* _What the exercise asks_
From the listing below, pull out every line where the string "named" appears.

* _Task input_

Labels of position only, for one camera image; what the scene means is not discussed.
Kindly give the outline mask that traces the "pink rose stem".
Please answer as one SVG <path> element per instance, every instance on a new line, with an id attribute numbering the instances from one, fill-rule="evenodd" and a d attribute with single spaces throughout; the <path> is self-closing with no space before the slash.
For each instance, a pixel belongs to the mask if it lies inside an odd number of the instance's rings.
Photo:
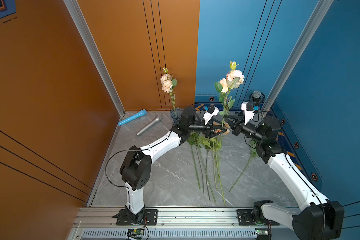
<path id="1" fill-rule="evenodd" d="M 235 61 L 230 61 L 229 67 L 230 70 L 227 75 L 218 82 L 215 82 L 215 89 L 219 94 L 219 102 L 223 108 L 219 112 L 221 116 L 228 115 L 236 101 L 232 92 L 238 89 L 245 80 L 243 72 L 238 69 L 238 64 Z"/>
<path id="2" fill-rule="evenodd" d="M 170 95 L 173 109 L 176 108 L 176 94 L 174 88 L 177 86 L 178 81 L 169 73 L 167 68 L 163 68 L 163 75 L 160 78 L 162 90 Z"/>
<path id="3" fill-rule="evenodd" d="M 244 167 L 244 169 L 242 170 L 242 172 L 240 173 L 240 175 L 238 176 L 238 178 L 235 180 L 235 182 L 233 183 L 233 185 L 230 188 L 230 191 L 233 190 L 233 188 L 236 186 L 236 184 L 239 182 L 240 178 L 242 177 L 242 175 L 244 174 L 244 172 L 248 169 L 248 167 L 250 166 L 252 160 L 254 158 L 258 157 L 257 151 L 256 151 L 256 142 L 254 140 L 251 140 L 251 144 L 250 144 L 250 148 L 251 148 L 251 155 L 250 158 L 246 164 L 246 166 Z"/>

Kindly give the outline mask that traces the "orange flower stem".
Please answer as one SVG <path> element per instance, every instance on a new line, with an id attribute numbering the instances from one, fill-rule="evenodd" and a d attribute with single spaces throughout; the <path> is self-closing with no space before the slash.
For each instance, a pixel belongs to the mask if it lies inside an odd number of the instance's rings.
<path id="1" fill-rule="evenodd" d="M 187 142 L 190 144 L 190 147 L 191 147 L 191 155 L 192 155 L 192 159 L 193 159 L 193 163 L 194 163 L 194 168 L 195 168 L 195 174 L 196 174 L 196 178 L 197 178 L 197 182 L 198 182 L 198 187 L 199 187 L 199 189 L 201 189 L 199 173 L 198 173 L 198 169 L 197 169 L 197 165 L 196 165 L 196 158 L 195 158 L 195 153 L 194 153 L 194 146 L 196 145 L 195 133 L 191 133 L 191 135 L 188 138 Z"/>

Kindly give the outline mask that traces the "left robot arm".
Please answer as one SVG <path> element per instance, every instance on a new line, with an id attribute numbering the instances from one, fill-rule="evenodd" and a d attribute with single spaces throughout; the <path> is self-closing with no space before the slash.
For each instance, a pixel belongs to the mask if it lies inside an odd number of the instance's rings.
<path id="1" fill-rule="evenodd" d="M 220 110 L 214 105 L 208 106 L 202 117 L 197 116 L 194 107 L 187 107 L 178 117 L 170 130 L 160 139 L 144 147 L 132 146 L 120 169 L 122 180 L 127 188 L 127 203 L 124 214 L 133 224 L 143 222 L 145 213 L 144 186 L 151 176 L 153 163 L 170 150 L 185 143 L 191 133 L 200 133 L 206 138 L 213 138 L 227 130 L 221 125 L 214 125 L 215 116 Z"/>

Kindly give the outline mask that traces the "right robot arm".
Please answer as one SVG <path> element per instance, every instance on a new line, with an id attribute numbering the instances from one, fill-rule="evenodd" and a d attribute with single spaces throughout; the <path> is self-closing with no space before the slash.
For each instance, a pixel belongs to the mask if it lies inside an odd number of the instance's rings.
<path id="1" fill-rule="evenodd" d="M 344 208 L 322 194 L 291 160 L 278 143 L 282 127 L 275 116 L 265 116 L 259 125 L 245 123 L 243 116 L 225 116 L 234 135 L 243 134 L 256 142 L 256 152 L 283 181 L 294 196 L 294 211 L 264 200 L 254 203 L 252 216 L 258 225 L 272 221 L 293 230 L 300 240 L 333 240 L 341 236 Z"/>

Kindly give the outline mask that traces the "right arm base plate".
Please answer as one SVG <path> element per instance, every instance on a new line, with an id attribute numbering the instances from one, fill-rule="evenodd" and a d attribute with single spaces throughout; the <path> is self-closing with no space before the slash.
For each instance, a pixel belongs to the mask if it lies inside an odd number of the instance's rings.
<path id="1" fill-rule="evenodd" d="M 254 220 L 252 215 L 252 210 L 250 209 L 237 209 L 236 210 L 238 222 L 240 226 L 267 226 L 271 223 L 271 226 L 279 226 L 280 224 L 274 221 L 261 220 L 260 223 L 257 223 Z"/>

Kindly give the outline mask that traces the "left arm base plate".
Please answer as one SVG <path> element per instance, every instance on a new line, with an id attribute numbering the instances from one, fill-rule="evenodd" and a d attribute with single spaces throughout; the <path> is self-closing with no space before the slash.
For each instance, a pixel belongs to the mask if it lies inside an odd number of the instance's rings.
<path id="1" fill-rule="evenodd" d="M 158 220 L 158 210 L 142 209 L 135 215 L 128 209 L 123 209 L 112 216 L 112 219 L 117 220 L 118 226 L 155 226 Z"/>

...

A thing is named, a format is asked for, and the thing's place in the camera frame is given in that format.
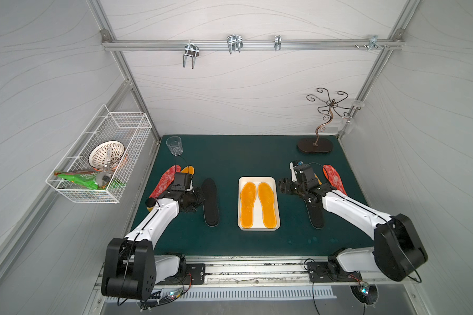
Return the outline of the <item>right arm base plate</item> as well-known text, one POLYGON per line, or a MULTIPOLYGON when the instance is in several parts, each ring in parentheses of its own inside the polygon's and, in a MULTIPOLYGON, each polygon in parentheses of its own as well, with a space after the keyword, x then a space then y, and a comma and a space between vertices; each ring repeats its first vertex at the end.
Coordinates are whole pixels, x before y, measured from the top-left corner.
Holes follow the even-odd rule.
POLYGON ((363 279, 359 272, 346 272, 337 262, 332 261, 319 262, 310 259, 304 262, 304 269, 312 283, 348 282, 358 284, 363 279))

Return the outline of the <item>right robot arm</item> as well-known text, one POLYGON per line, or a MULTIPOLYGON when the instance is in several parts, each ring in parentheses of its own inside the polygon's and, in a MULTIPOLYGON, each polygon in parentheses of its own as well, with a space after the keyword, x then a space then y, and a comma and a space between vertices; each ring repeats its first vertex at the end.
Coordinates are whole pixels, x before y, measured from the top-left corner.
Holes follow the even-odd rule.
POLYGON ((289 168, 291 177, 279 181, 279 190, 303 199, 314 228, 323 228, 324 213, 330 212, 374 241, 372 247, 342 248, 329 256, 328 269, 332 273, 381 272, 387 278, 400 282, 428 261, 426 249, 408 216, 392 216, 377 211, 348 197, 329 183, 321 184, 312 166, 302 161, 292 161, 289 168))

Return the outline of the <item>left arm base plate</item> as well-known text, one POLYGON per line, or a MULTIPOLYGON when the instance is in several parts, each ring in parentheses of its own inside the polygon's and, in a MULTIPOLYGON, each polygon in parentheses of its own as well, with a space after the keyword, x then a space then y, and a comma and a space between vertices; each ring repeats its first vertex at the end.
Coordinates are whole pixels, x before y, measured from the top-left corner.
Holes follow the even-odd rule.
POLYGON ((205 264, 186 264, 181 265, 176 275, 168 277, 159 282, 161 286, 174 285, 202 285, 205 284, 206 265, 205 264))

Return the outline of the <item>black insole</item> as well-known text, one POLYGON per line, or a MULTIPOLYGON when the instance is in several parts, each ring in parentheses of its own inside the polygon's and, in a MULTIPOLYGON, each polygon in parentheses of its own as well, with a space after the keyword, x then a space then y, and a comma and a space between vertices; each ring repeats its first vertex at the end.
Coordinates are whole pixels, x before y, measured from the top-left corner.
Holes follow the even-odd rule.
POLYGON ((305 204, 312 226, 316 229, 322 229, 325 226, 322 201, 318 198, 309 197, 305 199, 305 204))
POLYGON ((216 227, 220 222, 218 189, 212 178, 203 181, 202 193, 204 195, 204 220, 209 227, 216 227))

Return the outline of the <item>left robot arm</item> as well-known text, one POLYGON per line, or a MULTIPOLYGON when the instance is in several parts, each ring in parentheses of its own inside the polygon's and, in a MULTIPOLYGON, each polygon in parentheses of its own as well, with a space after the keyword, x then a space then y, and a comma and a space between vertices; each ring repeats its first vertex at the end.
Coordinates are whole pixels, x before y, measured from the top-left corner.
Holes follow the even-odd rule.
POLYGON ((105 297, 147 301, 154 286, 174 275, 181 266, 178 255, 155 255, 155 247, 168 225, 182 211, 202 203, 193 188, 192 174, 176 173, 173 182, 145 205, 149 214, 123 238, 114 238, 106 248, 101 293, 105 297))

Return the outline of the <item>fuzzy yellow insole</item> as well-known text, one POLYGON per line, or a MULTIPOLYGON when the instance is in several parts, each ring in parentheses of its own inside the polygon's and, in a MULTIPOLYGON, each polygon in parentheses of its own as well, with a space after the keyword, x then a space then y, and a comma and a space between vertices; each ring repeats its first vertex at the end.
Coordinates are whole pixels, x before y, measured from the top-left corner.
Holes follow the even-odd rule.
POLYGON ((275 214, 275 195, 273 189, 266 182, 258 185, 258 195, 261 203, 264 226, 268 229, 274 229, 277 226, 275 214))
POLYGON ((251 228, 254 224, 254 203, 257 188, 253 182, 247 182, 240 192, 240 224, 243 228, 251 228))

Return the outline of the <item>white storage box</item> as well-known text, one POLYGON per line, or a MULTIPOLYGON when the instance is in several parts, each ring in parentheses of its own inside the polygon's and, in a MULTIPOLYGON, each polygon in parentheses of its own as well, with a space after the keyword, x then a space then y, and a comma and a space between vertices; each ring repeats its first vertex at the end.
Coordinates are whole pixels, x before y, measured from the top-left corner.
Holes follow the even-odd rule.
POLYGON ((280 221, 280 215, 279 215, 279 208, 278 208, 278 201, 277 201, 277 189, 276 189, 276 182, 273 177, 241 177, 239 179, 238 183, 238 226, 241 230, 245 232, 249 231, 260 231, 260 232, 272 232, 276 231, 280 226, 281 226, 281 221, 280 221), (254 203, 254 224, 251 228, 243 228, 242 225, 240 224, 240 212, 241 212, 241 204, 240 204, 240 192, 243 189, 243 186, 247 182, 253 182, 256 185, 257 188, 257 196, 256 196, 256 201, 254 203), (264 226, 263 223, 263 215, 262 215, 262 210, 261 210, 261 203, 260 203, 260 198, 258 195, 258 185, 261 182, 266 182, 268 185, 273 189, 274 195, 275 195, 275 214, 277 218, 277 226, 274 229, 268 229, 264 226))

==

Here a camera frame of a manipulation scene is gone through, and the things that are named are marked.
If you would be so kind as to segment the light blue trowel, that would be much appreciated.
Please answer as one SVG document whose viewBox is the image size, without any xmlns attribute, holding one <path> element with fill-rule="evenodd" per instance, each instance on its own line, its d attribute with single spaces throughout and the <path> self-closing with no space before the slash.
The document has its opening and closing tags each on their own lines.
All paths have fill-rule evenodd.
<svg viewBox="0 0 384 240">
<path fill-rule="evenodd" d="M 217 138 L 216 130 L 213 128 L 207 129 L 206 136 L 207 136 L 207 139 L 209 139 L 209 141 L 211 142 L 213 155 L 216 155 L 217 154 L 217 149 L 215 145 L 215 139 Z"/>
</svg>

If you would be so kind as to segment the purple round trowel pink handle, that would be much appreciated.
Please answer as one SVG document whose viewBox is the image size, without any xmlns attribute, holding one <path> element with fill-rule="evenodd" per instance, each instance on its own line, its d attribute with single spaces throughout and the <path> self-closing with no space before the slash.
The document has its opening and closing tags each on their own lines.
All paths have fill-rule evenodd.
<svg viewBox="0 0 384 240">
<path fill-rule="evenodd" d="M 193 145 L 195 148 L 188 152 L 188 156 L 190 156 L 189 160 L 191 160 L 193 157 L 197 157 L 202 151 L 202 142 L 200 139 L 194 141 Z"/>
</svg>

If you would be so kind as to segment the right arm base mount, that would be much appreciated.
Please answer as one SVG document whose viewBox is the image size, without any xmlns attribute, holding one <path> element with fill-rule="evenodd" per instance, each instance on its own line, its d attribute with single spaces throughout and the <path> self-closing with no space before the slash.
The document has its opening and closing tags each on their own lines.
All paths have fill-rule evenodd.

* _Expected output_
A thing is named, a format is asked for, and the thing's place in the camera frame is given in that format.
Here a camera frame of a manipulation scene is gone through, and the things that are named are marked.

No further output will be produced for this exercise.